The Israeli Prime Minister Yitzhak Rabin, a genuine peacemaker who later worked sincerely towards a two-state solution hand-in-hand with the late Palestinian leader Yasser Arafat, suffered the same fate as Sadat.
So many years have gone by since the 1948 Nakba when almost half the Palestinian population was forced to flee their homes under threat of extermination convinced their exile would be temporary.
Yet despite wars, intifadas and rockets fired from Gaza, the Palestinians have gained nothing and the maintaining of a belligerent relationship with Israel in reality has blighted any hopes of a settlement because Israel’s Arab protagonists have no influence, no cards to play.
As long as Prime Minister Netanyahu felt he had nothing to lose and was blessed by Trump in the White House, he was poised to stroke Israel’s religious right-wingers who make-up a major part of his base with the annexation of most of the West Bank and the Jordan Valley.
More Arab countries to follow suit
The threat of annexation has now been averted because the leadership of the United Arab Emirates took the historic step of being the third Arab country after Egypt and Jordan to establish formal relations with Israel while maintaining its position of pursuing a just peace for the Palestinians to include a Palestinian state loosely based on 1967 borders with Jerusalem as its capital. It is generally believed that this accord paves the way for other moderate Arab countries to follow suit.
It is a great pity that the Palestinian leadership has been so scathing. Hurling insults at the Emirates which has always backed the Palestinian cause to the hilt since the days Arafat regularly travelled around the Gulf seeking donations is far from wise.
Does President Mahmoud Abbas want the status quo to endure along with his empty hands? He has no solutions for the miserable predicament of his people except threats to disband the Palestinian Authority.

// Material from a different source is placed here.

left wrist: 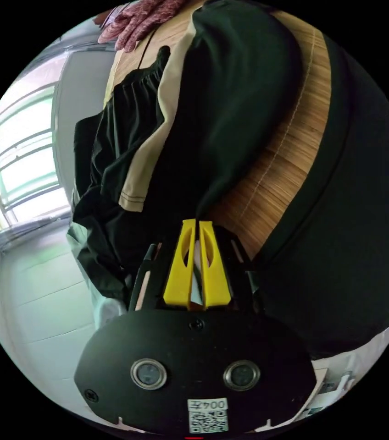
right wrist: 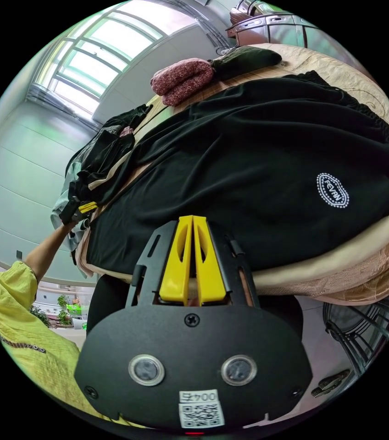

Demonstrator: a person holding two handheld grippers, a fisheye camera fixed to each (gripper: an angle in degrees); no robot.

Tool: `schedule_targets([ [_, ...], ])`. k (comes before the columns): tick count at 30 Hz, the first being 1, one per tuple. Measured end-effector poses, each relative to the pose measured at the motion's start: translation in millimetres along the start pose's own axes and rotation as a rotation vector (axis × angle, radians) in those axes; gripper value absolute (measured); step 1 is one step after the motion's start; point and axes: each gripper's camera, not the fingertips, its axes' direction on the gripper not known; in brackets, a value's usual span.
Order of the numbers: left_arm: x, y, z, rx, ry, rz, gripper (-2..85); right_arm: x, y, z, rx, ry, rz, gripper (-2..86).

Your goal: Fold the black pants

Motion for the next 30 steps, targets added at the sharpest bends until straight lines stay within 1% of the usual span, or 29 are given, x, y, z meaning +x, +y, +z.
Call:
schedule_targets([
  [1, -5, -2, -9, 0.010, 0.021, -0.005, 2.4, 1, -1, -1, 0.000, -0.005, 0.003, -0.7],
  [3, -31, 2, -28, 0.043, 0.090, -0.105, 1.7, 2, -1, -2, 0.001, -0.012, 0.008, -0.7],
  [5, -83, 21, -60, 0.106, 0.204, -0.262, 1.1, 2, -1, -4, 0.002, -0.017, 0.009, -0.7],
  [8, -151, 50, -98, 0.156, 0.271, -0.440, 0.8, 2, -2, -6, 0.002, -0.015, 0.002, -0.7],
  [11, -203, 69, -120, 0.140, 0.348, -0.566, 0.6, 2, -2, -8, 0.003, -0.014, 0.000, -0.7],
  [14, -227, 71, -120, 0.082, 0.412, -0.620, 0.5, 5, -2, -11, 0.013, -0.026, 0.007, -0.7],
  [18, -218, 57, -94, -0.023, 0.450, -0.615, 0.6, 8, -2, -14, 0.025, -0.041, 0.011, -0.7],
  [20, -198, 47, -75, -0.082, 0.445, -0.585, 0.7, 9, -3, -14, 0.025, -0.040, 0.010, -0.7],
  [25, -155, 39, -49, -0.180, 0.377, -0.508, 0.9, 13, -7, -12, 0.018, -0.038, 0.008, -0.8],
  [28, -130, 46, -31, -0.265, 0.321, -0.439, 1.0, 15, -8, -9, 0.014, -0.033, 0.006, -0.7],
  [30, -123, 57, -23, -0.297, 0.299, -0.436, 1.0, 16, -8, -8, 0.015, -0.033, 0.005, -0.7],
])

Likewise Turkey is hypocritically condemning the détente even as it maintains close relations with the Netanyahu administration. The Turkish President is trying to position himself as a neo-Ottoman dominating the Middle East and it goes without saying that Iran is using harsh criticism to score points with Hamas and other militant groups. Presidents Erdogan and Rouhani are disingenuous using the Palestinian cause for their own ends.

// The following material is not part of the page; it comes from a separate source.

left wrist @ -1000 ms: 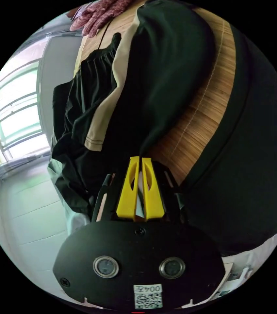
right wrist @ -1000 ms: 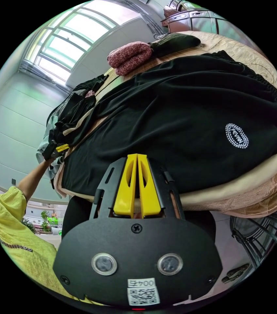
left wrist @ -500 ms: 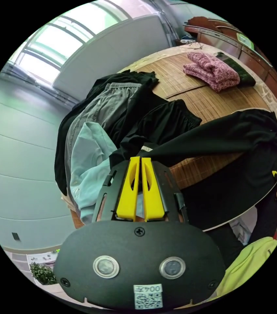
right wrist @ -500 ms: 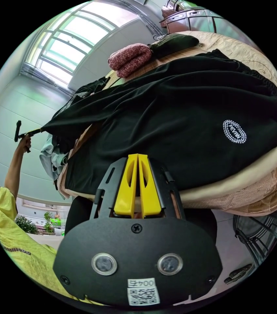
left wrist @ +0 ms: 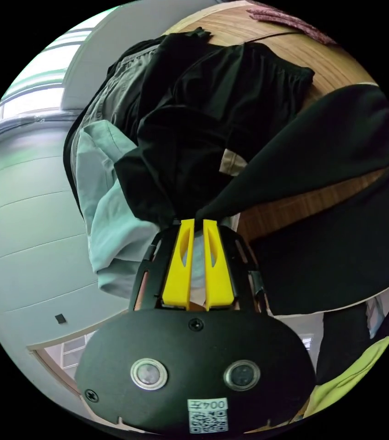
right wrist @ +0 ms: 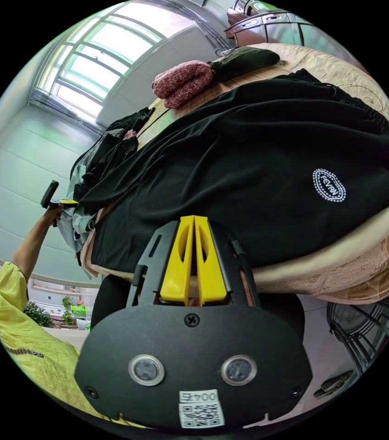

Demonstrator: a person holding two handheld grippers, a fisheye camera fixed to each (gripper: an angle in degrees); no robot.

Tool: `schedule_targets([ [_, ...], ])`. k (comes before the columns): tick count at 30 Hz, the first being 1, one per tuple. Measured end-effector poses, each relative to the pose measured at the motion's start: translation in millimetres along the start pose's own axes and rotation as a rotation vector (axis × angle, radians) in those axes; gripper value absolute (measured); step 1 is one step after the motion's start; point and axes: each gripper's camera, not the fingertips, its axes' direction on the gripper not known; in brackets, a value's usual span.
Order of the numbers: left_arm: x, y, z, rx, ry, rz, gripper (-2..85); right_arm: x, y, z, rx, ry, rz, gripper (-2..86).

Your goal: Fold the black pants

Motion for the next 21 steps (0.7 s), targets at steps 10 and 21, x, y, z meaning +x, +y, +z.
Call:
schedule_targets([
  [10, -32, 104, -8, 0.251, 0.331, -0.201, 0.3, 9, 4, 7, 0.059, 0.046, -0.003, 0.5],
  [21, 115, 222, 40, 0.347, 0.773, -0.207, 0.0, 45, 20, -26, 0.221, 0.145, 0.023, 5.8],
])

Let us hope that this new peace will be fruitful and will eventually break down barriers between Arabs and Israelis who’ve been indoctrinated to hate for too long.
Mutual antipathy has prevailed for more than 70 years and now that our world is fighting a vicious pandemic that has brought about a global economic downturn, there is no better time for joined hands that just maybe will one day open hearts.
Linda S. Heard is an award-winning British political columnist and guest television commentator with a focus on the Middle East.